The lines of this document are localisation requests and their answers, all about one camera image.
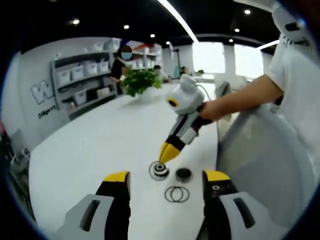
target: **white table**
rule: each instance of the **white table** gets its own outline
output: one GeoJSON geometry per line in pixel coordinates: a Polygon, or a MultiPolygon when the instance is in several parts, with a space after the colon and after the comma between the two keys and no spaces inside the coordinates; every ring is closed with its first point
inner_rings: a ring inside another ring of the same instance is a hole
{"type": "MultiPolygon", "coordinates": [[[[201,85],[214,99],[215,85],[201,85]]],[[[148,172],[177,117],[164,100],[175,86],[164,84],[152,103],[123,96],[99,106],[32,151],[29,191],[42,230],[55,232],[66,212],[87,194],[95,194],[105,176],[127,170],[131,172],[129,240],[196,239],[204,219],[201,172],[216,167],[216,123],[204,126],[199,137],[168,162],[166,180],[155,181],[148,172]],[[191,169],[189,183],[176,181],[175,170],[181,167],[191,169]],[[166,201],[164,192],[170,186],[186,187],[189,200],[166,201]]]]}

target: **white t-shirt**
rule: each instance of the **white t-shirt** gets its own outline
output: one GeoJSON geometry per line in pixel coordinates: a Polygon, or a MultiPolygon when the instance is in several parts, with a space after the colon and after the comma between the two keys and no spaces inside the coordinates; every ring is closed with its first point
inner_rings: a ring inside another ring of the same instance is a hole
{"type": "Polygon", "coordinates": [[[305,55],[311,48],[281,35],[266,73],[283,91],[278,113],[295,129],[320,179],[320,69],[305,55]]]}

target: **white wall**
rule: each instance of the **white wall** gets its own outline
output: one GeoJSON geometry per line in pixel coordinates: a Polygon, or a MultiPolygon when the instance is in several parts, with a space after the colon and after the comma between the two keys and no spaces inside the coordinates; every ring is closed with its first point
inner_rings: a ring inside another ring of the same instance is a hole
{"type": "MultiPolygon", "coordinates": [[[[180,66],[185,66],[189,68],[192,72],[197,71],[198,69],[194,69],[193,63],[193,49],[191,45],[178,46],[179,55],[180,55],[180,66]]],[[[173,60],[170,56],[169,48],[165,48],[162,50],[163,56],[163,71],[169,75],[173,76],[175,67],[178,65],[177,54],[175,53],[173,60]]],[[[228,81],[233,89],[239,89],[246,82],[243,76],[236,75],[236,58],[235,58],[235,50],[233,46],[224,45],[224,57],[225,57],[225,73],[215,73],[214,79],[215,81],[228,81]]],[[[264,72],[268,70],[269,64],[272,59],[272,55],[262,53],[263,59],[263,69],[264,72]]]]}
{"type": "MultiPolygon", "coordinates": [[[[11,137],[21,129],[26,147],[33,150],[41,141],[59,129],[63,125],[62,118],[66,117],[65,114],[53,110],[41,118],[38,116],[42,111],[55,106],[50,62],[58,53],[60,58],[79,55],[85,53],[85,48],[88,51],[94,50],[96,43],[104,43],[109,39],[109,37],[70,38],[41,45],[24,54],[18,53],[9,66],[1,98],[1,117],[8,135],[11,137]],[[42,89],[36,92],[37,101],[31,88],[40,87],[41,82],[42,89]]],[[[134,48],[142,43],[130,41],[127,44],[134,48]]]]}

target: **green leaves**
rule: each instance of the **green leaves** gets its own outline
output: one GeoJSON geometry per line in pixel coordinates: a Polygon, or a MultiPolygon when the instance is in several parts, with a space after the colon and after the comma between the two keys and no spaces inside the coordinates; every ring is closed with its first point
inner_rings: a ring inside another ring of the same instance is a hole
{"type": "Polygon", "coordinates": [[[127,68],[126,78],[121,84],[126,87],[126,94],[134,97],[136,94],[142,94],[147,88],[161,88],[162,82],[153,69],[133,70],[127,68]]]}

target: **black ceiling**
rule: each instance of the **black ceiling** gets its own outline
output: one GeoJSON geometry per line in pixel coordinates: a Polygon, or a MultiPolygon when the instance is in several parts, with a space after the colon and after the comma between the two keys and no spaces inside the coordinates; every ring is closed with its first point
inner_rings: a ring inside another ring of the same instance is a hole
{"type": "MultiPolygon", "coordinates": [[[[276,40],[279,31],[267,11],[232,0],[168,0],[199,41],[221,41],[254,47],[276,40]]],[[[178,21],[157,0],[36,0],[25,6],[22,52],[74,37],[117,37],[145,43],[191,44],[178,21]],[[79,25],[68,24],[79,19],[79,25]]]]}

---

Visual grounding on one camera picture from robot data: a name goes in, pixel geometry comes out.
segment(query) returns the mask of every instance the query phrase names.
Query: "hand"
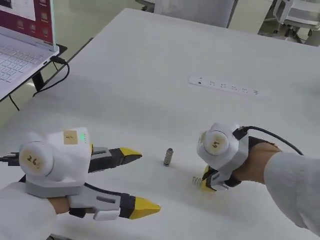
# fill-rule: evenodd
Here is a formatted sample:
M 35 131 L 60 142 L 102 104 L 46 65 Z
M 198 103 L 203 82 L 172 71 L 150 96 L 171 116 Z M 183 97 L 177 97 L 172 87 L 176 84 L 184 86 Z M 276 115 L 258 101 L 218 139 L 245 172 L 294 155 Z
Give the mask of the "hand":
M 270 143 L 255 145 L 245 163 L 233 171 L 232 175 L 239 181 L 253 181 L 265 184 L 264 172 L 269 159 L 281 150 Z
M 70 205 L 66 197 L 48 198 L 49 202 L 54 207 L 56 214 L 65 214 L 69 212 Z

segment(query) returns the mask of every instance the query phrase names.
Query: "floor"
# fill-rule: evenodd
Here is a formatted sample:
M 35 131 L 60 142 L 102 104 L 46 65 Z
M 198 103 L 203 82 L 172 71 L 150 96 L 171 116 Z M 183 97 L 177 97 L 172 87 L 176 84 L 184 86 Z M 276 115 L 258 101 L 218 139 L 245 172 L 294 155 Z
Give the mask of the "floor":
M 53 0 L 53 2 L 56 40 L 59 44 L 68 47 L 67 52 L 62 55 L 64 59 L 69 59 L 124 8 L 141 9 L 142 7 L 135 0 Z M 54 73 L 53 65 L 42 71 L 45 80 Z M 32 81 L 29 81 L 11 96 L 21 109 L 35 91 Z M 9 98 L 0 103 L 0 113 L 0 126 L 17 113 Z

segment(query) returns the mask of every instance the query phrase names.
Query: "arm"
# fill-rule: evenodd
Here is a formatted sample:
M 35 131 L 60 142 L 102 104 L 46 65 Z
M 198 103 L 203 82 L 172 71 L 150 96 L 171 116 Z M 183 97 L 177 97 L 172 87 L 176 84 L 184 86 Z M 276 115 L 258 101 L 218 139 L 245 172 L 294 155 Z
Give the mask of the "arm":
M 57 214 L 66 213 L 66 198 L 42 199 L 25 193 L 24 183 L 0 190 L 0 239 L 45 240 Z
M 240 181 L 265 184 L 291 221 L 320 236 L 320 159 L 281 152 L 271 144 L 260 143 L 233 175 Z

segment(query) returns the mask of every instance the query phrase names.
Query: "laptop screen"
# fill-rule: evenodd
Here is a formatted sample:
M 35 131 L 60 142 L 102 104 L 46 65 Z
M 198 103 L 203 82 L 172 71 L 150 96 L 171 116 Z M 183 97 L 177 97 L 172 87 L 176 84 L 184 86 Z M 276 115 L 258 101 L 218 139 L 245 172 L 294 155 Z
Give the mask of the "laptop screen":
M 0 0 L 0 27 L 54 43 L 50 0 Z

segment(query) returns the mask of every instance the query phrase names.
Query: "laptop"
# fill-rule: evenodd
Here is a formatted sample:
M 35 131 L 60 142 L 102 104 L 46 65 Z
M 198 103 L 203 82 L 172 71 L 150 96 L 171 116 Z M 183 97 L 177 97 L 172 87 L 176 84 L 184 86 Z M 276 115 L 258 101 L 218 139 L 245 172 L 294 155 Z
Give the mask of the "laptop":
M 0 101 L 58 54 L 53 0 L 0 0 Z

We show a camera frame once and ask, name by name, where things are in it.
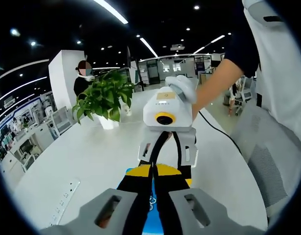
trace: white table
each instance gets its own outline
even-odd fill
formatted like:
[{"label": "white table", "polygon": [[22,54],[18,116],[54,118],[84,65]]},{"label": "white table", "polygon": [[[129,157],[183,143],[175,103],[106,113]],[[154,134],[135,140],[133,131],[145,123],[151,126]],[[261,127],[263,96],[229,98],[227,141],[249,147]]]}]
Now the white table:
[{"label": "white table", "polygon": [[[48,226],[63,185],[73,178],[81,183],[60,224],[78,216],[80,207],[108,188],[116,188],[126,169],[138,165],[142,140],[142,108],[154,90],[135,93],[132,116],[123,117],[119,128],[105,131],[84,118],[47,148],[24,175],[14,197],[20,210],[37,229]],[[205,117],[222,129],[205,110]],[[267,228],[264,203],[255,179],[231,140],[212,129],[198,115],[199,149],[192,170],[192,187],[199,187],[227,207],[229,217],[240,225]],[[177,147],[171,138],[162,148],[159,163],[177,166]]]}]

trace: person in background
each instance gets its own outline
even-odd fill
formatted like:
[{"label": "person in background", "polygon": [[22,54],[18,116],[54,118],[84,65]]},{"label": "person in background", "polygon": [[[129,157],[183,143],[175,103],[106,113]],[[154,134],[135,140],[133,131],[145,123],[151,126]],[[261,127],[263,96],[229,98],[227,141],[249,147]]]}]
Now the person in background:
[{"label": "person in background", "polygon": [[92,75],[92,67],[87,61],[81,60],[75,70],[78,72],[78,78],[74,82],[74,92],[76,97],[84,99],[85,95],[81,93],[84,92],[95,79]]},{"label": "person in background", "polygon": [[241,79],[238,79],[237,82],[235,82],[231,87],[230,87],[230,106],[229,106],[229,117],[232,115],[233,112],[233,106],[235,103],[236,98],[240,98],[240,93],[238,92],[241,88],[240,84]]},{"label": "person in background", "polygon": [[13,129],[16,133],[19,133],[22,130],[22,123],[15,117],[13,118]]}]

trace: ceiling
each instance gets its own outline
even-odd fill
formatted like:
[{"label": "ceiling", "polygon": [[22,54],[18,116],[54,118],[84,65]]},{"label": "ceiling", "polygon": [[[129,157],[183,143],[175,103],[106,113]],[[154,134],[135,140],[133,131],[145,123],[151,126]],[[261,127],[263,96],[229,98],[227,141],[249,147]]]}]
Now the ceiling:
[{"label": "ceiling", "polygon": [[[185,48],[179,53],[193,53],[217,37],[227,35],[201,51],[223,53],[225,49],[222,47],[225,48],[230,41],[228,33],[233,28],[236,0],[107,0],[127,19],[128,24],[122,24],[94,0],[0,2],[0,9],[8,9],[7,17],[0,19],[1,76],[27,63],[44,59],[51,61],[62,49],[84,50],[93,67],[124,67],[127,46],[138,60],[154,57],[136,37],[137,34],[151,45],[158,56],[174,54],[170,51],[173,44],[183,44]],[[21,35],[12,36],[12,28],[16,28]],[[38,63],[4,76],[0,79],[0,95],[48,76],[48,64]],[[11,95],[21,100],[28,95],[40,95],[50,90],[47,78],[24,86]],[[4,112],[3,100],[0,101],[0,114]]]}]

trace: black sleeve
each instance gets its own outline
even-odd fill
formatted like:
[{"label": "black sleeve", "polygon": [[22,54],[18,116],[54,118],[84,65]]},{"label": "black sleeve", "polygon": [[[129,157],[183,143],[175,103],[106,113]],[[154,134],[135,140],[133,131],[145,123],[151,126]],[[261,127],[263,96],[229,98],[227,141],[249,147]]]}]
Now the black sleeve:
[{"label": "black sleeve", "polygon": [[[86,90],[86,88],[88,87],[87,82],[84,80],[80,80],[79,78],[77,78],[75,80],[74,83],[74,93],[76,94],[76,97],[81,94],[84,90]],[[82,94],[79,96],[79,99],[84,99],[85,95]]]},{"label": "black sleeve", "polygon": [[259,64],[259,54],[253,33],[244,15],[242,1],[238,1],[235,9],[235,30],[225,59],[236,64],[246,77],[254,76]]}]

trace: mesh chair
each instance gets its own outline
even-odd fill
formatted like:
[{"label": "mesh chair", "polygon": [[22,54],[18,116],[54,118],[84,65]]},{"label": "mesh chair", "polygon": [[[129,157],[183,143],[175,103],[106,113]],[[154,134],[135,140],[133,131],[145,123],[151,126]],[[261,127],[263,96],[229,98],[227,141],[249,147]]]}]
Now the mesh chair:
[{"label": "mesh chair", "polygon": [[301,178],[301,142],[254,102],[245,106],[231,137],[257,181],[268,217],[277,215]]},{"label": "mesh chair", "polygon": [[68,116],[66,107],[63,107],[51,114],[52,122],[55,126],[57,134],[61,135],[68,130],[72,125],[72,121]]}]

### Exercise:
Lines that hold "camera" are the ones to copy, so pick each out from the data.

### Exercise output:
The lines of this document are localisation requests and their answers, all about one camera image.
Visual grounding on one camera picture from robot data: a name goes in, pixel geometry comes out.
We show a camera frame once and ask, name by name, where things are in it.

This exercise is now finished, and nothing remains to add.